#### What to produce:
Your task is to repeat the records exactly from the line containing "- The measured" onward, through the final line.

(Dataset items)
##############################

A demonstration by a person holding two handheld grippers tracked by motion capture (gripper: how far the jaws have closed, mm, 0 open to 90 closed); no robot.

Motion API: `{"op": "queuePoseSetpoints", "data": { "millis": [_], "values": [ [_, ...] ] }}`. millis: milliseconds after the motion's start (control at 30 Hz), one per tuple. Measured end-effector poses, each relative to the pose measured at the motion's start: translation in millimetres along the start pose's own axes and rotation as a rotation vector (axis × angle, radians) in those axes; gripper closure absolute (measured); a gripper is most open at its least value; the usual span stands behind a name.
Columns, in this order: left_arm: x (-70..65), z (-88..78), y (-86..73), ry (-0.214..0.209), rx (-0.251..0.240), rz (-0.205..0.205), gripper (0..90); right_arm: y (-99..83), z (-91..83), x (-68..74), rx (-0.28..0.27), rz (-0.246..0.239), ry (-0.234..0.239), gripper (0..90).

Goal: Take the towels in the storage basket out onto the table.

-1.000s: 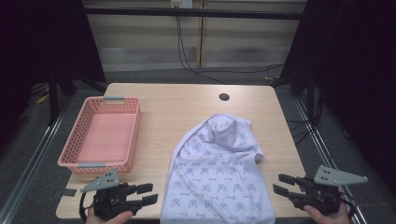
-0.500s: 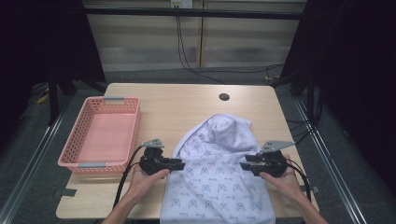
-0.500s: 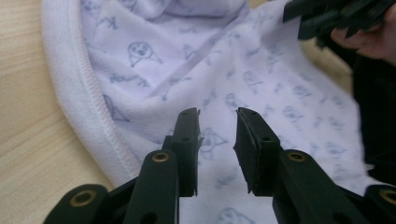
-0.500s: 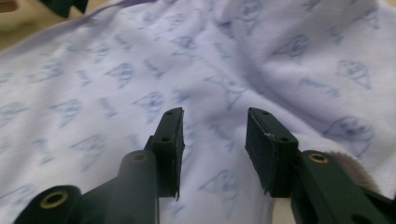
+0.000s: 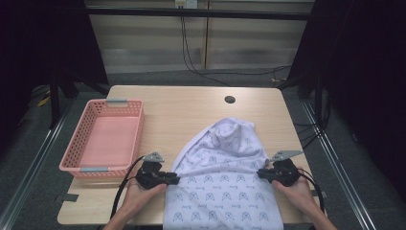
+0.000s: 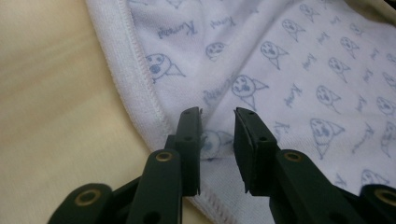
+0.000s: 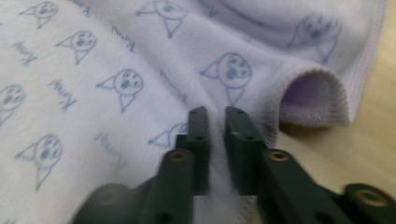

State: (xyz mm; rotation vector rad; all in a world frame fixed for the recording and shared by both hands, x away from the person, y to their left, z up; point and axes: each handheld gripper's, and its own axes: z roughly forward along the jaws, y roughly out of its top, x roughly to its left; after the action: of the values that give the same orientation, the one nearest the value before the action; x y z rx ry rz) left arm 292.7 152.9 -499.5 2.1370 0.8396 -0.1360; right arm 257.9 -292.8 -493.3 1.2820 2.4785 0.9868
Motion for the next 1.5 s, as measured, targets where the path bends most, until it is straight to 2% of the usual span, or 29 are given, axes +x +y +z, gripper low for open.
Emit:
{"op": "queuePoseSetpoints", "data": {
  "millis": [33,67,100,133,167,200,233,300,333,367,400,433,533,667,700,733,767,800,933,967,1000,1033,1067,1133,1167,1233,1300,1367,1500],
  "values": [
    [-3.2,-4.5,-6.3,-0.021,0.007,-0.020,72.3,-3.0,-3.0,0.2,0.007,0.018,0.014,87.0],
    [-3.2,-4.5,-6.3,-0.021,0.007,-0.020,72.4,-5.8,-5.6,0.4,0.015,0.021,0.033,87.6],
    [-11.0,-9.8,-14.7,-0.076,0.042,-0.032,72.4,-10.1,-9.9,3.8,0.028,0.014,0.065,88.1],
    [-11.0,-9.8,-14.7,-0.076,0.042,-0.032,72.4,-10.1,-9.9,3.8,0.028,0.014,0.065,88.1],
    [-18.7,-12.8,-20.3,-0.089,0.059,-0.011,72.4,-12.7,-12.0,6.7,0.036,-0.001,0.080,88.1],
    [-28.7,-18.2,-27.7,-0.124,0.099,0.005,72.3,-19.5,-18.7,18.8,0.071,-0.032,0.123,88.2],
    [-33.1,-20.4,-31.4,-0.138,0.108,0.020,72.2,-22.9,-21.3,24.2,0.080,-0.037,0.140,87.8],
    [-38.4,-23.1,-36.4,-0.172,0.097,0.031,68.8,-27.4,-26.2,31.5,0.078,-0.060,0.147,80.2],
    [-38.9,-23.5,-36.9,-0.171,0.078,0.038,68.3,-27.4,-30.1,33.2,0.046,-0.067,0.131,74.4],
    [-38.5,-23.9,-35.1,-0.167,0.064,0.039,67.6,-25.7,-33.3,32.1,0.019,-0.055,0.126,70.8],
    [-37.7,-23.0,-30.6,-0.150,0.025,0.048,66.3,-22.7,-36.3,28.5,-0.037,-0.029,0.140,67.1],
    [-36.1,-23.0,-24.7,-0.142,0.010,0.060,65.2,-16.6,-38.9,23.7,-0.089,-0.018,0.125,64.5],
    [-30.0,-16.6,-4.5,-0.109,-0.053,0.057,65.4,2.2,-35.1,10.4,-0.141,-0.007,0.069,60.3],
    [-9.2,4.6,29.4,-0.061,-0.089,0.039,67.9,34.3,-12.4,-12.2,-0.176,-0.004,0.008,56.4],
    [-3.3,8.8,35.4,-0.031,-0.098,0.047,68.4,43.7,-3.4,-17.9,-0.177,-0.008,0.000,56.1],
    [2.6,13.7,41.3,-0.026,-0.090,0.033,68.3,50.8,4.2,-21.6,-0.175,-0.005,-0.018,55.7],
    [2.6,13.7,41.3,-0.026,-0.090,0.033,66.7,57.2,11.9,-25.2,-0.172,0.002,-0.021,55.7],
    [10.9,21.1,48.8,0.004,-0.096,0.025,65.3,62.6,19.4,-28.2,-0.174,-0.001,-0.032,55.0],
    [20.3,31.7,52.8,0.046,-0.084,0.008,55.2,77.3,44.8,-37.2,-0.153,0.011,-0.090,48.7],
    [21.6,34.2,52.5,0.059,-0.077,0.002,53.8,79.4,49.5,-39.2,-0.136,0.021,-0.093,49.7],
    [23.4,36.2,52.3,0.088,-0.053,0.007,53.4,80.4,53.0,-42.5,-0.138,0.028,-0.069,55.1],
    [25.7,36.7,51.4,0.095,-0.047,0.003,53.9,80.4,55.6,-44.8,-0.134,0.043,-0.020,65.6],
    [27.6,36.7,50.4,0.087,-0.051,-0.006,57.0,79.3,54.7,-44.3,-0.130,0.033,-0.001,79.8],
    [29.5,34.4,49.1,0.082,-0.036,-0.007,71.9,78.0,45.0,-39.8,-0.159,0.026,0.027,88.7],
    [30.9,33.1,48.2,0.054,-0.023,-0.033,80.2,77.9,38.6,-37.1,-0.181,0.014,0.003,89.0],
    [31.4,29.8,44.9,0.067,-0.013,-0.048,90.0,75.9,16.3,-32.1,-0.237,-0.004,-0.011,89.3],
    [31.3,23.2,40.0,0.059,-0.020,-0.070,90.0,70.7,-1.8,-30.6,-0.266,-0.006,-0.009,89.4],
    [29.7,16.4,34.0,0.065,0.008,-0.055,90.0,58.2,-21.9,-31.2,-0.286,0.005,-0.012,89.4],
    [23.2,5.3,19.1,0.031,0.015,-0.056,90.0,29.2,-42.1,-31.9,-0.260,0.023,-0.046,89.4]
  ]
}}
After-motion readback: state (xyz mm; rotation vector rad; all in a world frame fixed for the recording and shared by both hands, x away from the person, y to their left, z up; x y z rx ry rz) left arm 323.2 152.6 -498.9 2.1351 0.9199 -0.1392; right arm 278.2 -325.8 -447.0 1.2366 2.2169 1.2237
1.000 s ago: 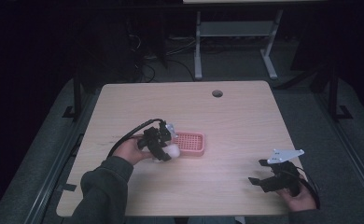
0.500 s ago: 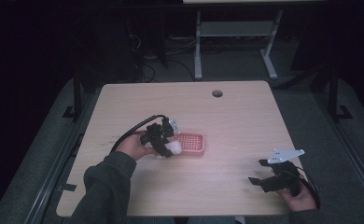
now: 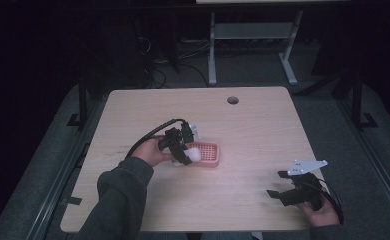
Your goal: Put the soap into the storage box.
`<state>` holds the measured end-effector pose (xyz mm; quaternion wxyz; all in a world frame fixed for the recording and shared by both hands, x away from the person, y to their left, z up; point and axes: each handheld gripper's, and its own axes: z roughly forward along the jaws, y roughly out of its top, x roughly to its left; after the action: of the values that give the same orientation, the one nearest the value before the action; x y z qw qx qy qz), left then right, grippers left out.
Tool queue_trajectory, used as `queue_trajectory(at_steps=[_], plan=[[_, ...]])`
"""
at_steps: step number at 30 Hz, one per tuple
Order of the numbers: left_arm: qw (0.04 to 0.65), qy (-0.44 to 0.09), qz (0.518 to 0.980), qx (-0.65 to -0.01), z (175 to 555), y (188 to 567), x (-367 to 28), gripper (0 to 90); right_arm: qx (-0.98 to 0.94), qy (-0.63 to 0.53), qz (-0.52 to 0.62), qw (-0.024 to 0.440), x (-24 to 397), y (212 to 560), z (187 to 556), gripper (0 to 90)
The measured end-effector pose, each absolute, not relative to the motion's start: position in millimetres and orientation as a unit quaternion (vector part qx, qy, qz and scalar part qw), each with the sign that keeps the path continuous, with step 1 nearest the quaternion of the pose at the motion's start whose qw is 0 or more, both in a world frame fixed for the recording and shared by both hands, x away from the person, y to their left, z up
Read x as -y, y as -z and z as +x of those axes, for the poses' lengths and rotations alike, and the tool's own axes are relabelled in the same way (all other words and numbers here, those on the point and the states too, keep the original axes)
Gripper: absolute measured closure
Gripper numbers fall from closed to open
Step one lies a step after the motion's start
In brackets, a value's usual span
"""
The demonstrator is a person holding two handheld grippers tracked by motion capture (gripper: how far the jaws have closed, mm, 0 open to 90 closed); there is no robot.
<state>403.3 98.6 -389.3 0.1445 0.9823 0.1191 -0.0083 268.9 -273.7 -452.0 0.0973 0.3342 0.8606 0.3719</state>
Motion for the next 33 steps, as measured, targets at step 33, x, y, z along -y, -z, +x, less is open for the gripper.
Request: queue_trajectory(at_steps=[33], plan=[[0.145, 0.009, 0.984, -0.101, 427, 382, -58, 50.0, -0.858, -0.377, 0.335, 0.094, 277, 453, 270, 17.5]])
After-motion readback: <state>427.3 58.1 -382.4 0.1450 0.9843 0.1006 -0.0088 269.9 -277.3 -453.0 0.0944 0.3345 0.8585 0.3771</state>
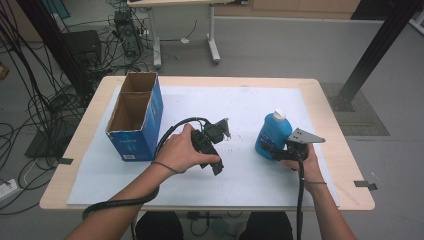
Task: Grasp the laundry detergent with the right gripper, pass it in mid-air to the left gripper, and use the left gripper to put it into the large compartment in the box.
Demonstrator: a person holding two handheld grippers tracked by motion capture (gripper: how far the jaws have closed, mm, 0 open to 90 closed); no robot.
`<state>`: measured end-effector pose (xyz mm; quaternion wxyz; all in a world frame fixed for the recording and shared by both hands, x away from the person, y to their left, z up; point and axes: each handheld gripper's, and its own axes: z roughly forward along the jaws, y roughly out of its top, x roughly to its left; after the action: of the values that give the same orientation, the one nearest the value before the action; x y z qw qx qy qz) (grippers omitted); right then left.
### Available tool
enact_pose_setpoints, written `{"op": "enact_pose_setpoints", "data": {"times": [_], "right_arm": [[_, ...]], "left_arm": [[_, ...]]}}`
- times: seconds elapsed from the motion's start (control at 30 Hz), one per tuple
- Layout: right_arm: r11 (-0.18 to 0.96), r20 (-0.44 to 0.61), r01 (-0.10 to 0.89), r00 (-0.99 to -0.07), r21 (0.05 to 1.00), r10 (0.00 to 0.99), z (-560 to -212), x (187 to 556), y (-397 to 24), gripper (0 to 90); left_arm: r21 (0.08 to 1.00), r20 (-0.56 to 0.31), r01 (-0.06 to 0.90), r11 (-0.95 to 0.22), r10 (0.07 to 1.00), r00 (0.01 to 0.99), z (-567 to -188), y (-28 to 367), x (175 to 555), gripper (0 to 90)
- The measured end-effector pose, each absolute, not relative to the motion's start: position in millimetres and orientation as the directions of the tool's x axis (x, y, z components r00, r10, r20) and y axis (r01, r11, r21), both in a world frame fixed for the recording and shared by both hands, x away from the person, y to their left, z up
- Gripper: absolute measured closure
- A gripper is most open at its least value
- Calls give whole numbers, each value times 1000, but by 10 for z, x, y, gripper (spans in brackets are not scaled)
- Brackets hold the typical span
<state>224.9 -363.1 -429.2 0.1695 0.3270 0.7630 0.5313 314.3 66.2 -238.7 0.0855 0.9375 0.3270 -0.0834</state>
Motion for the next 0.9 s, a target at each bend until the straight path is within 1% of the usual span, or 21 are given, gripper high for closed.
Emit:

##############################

#### Answer to this problem:
- The measured end-effector pose, each absolute, not relative to the motion's start: position in millimetres and orientation as the directions of the tool's x axis (x, y, z components r00, r10, r20) and y axis (r01, r11, r21), both in a world frame fixed for the recording and shared by both hands, x away from the person, y to their left, z up
- Gripper: absolute measured closure
- A gripper is most open at its least value
- Calls give whole numbers, each value times 1000, but by 10 for z, x, y, gripper (spans in brackets are not scaled)
- Brackets hold the typical span
<state>224.9 -363.1 -429.2 0.1695 0.3270 0.7630 0.5313 314.3 66.2 -238.7 0.0855 0.9375 0.3270 -0.0834</state>
Motion for the next 0.9 s, a target at each bend until the straight path is within 1% of the usual span, or 21 are given, gripper high for closed.
Emit:

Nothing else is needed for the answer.